Penerima BPNT tahap 2 untuk periode April, Mei, dan Juni 2026 kini bisa memeriksa status bantuan secara online. Cara ini membantu keluarga penerima manfaat mengetahui apakah Bantuan Pangan Non Tunai senilai Rp 600.000 sudah tersalurkan atau belum.
Pengecekan juga penting untuk memastikan data kepesertaan tetap sesuai sebelum bantuan masuk ke tahap penyaluran. Pemeriksaan bisa dilakukan lewat situs resmi Kementerian Sosial atau aplikasi Cek Bansos dengan menggunakan data identitas yang valid.
Cek lewat situs resmi Kemensos
Jalur paling langsung adalah membuka laman cekbansos.kemensos.go.id. Setelah halaman terbuka, pengguna perlu mengisi wilayah domisili secara lengkap, mulai dari provinsi, kabupaten, kecamatan, hingga desa atau kelurahan.
Langkah berikutnya adalah mengetik nama lengkap penerima manfaat sesuai KTP. Pengguna juga harus memasukkan kode captcha yang terdiri dari 8 digit huruf sebelum menekan tombol “Cari Data”.
Jika data yang diisi benar, sistem akan menampilkan hasil pencarian beserta status penerima manfaat. Informasi yang muncul mencakup alamat penerima, periode bansos, dan identitas penerima.
Lewat aplikasi Cek Bansos di Android
Selain website, pengecekan juga tersedia melalui aplikasi Cek Bansos di Google Play Store untuk perangkat Android. Aplikasi ini mensyaratkan pengguna memiliki akun terlebih dahulu sebelum masuk ke menu pengecekan data.
Bagi yang belum punya akun, pilih menu “Buat Akun Baru” lalu isi data yang diminta. Data itu meliputi username, password, nomor KK, NIK, data sesuai KTP, swafoto dengan KTP, dan foto KTP.
Setelah data dikirim, pengguna perlu menunggu proses verifikasi dan aktivasi akun. Jika akun sudah aktif, login menggunakan username dan password yang telah dibuat, lalu pilih menu “Cek Bansos”.

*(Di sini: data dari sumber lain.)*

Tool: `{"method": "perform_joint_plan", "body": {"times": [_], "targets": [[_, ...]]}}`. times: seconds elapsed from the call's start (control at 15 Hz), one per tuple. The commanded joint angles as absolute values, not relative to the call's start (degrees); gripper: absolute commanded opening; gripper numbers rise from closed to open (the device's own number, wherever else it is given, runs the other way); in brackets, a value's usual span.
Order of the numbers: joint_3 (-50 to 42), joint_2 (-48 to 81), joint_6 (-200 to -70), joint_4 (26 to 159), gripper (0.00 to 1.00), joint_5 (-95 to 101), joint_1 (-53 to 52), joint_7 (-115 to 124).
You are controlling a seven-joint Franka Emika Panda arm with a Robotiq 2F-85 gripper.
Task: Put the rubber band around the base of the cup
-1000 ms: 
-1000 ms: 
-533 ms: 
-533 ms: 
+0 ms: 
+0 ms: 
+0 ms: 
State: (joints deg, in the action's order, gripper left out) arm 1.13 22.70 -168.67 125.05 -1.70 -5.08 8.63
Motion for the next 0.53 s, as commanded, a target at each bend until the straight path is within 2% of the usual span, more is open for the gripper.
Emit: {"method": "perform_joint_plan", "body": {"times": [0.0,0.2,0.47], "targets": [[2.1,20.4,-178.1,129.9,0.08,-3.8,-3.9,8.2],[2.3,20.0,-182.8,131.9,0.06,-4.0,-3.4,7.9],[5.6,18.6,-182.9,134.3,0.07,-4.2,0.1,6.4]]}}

Di halaman awal aplikasi, pengguna bisa mengisi data sesuai KTP dan menekan “Cari Data”. Sistem kemudian akan menampilkan data penerima manfaat dan status bantuan yang sedang dicek.
Data yang perlu disiapkan agar pencarian lancar
Kelengkapan data menjadi kunci agar proses pencarian berjalan lancar. Nama, NIK, nomor KK, dan wilayah domisili harus diisi sesuai dokumen resmi agar hasil pencarian tidak meleset.
Captcha juga perlu diperhatikan karena menjadi bagian dari verifikasi keamanan pada situs resmi. Jika kode tidak sesuai, sistem tidak akan memproses pencarian data penerima.
Pengecekan online memberi akses cepat bagi masyarakat untuk memantau status BPNT tahap 2 tanpa harus datang langsung ke layanan tatap muka. Selama data yang dimasukkan benar, informasi penerima manfaat dan status penyaluran bisa diketahui melalui dua jalur resmi tersebut.